THE TASK:
Pull each line containing "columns" from the data.

DATASET EXTRACT:
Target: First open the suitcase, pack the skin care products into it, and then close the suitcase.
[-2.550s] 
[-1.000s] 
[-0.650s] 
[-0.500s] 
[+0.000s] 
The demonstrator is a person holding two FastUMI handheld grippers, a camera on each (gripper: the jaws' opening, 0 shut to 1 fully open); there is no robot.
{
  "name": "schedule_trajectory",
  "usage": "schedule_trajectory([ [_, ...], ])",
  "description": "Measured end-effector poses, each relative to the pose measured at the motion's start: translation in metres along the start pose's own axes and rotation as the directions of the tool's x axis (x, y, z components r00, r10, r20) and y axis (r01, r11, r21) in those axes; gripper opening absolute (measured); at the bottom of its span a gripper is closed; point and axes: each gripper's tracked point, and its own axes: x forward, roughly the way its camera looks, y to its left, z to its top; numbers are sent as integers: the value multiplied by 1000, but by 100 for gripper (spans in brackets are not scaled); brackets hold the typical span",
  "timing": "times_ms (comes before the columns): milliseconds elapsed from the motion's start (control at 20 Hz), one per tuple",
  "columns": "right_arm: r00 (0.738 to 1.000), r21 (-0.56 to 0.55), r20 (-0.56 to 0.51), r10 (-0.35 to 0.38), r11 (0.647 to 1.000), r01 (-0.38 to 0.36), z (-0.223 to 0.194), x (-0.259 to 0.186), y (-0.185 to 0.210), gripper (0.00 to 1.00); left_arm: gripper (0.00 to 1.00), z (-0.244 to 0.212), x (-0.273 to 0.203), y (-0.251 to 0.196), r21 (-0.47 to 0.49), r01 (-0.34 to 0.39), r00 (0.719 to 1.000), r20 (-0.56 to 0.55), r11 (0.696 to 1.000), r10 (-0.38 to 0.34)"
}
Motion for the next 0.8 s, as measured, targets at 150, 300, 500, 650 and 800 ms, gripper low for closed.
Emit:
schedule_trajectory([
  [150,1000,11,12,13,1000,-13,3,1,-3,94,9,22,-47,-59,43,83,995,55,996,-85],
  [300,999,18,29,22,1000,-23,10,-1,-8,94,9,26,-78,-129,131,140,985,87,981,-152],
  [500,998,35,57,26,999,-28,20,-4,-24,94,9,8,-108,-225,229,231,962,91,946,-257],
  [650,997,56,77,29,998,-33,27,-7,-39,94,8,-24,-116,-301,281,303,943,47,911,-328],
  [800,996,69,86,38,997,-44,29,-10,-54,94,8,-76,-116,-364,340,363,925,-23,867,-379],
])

RESULT OF THIS TASK:
  "timing": "times_ms (comes before the columns): milliseconds elapsed from the motion's start (control at 20 Hz), one per tuple",
  "columns": "right_arm: r00 (0.738 to 1.000), r21 (-0.56 to 0.55), r20 (-0.56 to 0.51), r10 (-0.35 to 0.38), r11 (0.647 to 1.000), r01 (-0.38 to 0.36), z (-0.223 to 0.194), x (-0.259 to 0.186), y (-0.185 to 0.210), gripper (0.00 to 1.00); left_arm: gripper (0.00 to 1.00), z (-0.244 to 0.212), x (-0.273 to 0.203), y (-0.251 to 0.196), r21 (-0.47 to 0.49), r01 (-0.34 to 0.39), r00 (0.719 to 1.000), r20 (-0.56 to 0.55), r11 (0.696 to 1.000), r10 (-0.38 to 0.34)"

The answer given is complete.